• [What to do]
Examine each line of the data. Copy those that contain the string "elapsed".
○ ○ ○ ○
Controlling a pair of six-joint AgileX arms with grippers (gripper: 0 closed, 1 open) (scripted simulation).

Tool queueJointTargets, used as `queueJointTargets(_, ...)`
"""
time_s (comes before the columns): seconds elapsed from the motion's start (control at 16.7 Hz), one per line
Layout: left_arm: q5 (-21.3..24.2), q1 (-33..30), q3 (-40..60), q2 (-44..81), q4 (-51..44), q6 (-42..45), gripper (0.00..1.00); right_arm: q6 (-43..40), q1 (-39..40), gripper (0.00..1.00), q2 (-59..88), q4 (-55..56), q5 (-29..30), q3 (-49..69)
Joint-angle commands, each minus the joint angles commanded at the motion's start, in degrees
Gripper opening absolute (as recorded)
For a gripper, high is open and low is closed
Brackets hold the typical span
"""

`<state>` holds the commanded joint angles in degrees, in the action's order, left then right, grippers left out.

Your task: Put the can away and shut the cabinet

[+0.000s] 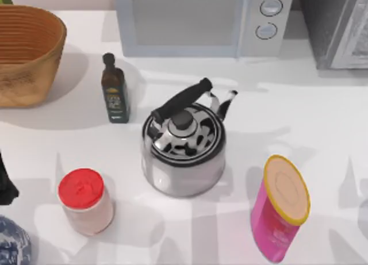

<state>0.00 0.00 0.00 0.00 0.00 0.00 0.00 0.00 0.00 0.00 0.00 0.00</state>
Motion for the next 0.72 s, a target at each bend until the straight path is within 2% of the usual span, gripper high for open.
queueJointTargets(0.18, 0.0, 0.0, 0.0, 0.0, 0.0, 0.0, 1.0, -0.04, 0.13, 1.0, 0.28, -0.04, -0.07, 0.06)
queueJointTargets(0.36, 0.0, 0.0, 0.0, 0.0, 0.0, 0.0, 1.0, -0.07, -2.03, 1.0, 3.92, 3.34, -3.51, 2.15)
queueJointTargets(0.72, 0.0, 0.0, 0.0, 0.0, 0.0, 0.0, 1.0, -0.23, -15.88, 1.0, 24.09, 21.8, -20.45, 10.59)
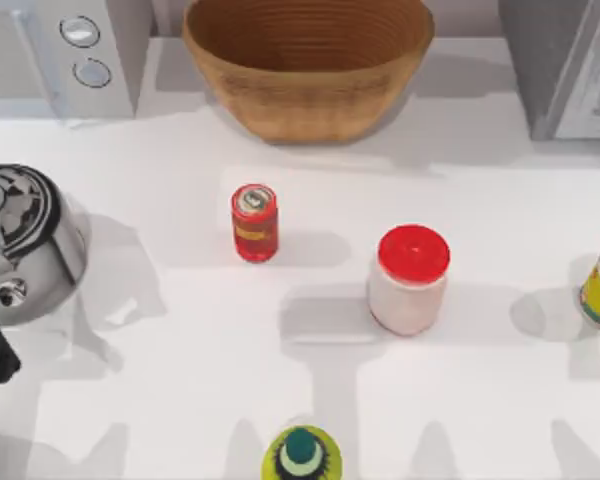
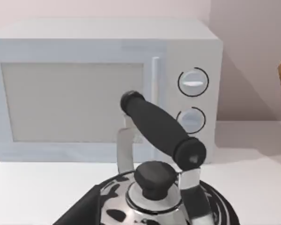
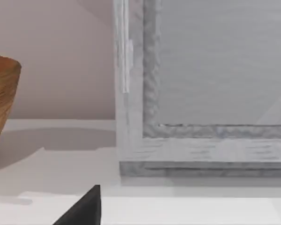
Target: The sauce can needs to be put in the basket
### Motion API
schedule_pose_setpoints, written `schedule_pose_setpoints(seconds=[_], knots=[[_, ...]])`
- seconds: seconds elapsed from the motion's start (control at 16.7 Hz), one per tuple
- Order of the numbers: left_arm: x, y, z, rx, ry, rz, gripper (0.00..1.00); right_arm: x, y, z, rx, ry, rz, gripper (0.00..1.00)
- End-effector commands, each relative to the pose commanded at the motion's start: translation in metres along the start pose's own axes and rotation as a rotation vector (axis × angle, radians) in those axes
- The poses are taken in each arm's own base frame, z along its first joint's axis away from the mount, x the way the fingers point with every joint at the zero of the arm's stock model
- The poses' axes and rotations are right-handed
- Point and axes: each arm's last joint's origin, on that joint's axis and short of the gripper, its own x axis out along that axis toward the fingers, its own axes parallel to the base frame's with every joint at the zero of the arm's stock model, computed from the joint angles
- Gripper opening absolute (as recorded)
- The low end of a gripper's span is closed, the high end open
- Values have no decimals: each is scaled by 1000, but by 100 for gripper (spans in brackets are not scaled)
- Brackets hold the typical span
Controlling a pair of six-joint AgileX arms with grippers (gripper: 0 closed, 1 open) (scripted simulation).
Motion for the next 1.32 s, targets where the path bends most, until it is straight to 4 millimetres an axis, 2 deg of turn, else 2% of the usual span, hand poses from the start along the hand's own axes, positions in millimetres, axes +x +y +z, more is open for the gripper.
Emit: schedule_pose_setpoints(seconds=[0.24,0.42,0.72,0.9,1.08,1.32], knots=[[1,0,2,6,20,-8,100,0,0,0,0,0,0,100],[6,-1,10,33,101,-54,100,0,0,0,0,0,0,100],[32,-8,33,131,305,-252,100,0,0,0,0,0,0,100],[63,-16,49,208,410,-442,100,0,0,0,0,0,0,100],[105,-27,59,289,468,-669,100,0,0,0,0,0,0,100],[170,-48,51,375,475,-978,100,0,0,0,0,0,0,100]])
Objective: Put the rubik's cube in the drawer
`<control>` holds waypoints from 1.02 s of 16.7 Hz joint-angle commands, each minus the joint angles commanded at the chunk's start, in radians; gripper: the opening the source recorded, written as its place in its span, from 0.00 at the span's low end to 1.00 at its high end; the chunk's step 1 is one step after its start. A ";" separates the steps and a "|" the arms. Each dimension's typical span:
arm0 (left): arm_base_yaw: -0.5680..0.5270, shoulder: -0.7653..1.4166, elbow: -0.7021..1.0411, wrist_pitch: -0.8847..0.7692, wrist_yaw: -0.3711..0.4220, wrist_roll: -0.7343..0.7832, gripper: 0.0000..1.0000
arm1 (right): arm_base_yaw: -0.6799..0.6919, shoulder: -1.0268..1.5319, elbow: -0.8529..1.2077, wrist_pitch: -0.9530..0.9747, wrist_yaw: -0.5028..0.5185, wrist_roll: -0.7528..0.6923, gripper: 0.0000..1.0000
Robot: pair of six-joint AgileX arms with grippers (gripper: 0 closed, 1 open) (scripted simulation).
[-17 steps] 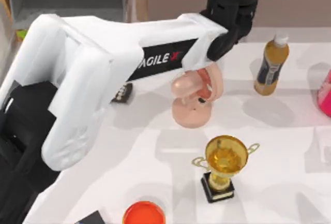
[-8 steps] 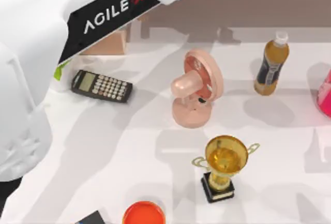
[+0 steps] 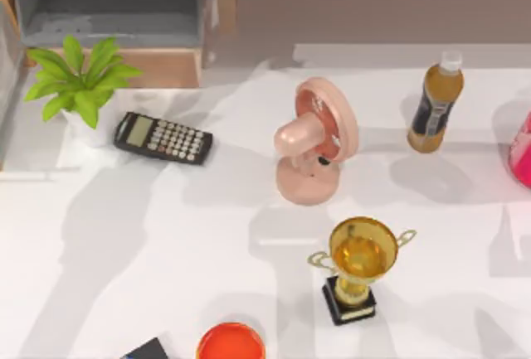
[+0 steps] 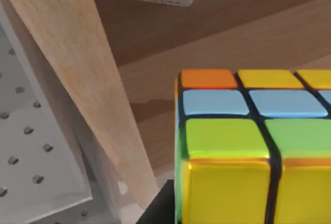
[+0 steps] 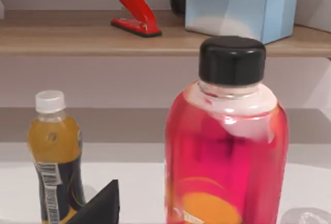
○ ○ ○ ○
• [Your solution]
time_s (comes before the columns): seconds elapsed from the motion's start (control at 16.7 Hz), one per line
- seconds: seconds elapsed from the motion's start (control at 16.7 Hz), one per tuple

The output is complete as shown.